**Record excerpts**

++++++++++++++++++++

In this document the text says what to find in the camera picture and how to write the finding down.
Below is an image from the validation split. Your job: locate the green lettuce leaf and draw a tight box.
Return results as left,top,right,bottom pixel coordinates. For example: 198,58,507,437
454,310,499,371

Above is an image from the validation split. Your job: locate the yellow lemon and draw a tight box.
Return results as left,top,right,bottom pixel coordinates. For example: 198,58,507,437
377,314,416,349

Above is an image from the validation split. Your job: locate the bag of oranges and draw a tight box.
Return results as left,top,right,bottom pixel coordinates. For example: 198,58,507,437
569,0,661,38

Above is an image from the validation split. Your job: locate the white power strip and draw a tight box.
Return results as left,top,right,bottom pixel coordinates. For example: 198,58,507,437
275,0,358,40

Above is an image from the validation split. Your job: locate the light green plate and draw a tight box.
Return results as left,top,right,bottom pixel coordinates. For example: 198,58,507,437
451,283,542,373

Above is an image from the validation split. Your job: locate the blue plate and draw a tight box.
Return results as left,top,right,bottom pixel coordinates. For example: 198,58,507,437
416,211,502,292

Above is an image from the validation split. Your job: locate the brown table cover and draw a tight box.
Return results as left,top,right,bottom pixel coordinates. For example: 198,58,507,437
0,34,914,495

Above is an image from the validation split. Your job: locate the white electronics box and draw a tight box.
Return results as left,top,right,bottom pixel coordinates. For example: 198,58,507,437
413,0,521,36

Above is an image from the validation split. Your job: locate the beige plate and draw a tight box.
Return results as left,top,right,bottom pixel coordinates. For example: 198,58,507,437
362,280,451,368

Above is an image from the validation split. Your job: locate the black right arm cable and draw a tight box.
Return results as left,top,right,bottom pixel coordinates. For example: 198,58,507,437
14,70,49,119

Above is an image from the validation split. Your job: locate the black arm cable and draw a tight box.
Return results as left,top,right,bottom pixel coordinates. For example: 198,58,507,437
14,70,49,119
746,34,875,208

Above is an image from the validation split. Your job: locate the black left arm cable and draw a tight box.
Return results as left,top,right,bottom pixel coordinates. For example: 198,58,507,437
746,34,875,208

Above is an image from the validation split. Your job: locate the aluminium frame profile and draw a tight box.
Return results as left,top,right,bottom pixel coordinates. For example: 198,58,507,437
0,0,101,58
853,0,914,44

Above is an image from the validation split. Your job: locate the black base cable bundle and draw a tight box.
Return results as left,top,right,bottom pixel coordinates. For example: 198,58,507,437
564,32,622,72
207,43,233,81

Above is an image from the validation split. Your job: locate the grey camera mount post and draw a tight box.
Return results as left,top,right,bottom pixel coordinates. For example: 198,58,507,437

++++++++++++++++++++

**Exercise objective**
Give back the whole of the data above, exactly as written.

**Result of the task**
In this document the text says what to find in the camera picture and how to write the finding down.
Below is an image from the validation split. Your job: locate the green lettuce leaf and draw a tight box.
Return results as left,top,right,bottom pixel coordinates. For example: 198,58,507,437
454,310,499,371

Above is an image from the validation split. Your job: locate the yellow lemon and draw a tight box.
Return results as left,top,right,bottom pixel coordinates. For example: 198,58,507,437
377,314,416,349

Above is an image from the validation split. Your job: locate the bag of oranges and draw a tight box.
Return results as left,top,right,bottom pixel coordinates. For example: 198,58,507,437
569,0,661,38

Above is an image from the validation split. Your job: locate the white power strip and draw a tight box.
Return results as left,top,right,bottom pixel coordinates. For example: 198,58,507,437
275,0,358,40

Above is an image from the validation split. Your job: locate the light green plate and draw a tight box.
Return results as left,top,right,bottom pixel coordinates. For example: 198,58,507,437
451,283,542,373

Above is an image from the validation split. Your job: locate the blue plate and draw a tight box.
Return results as left,top,right,bottom pixel coordinates. For example: 198,58,507,437
416,211,502,292

Above is an image from the validation split. Your job: locate the brown table cover and draw a tight box.
Return results as left,top,right,bottom pixel coordinates. For example: 198,58,507,437
0,34,914,495

Above is an image from the validation split. Your job: locate the white electronics box and draw a tight box.
Return results as left,top,right,bottom pixel coordinates. For example: 198,58,507,437
413,0,521,36

Above is an image from the validation split. Your job: locate the beige plate and draw a tight box.
Return results as left,top,right,bottom pixel coordinates. For example: 198,58,507,437
362,280,451,368

Above is an image from the validation split. Your job: locate the black right arm cable and draw a tight box.
Return results as left,top,right,bottom pixel coordinates. For example: 198,58,507,437
14,70,49,119

Above is an image from the validation split. Your job: locate the black arm cable and draw a tight box.
Return results as left,top,right,bottom pixel coordinates. For example: 198,58,507,437
14,70,49,119
746,34,875,208

Above is an image from the validation split. Your job: locate the black left arm cable and draw a tight box.
Return results as left,top,right,bottom pixel coordinates. For example: 198,58,507,437
746,34,875,208

Above is an image from the validation split. Your job: locate the aluminium frame profile and draw a tight box.
Return results as left,top,right,bottom pixel coordinates. For example: 198,58,507,437
0,0,101,58
853,0,914,44

Above is an image from the validation split. Your job: locate the black base cable bundle and draw a tight box.
Return results as left,top,right,bottom pixel coordinates. For example: 198,58,507,437
564,32,622,72
207,43,233,81

Above is an image from the validation split. Your job: locate the grey camera mount post and draw a tight box.
Return results as left,top,right,bottom pixel coordinates. For example: 198,58,507,437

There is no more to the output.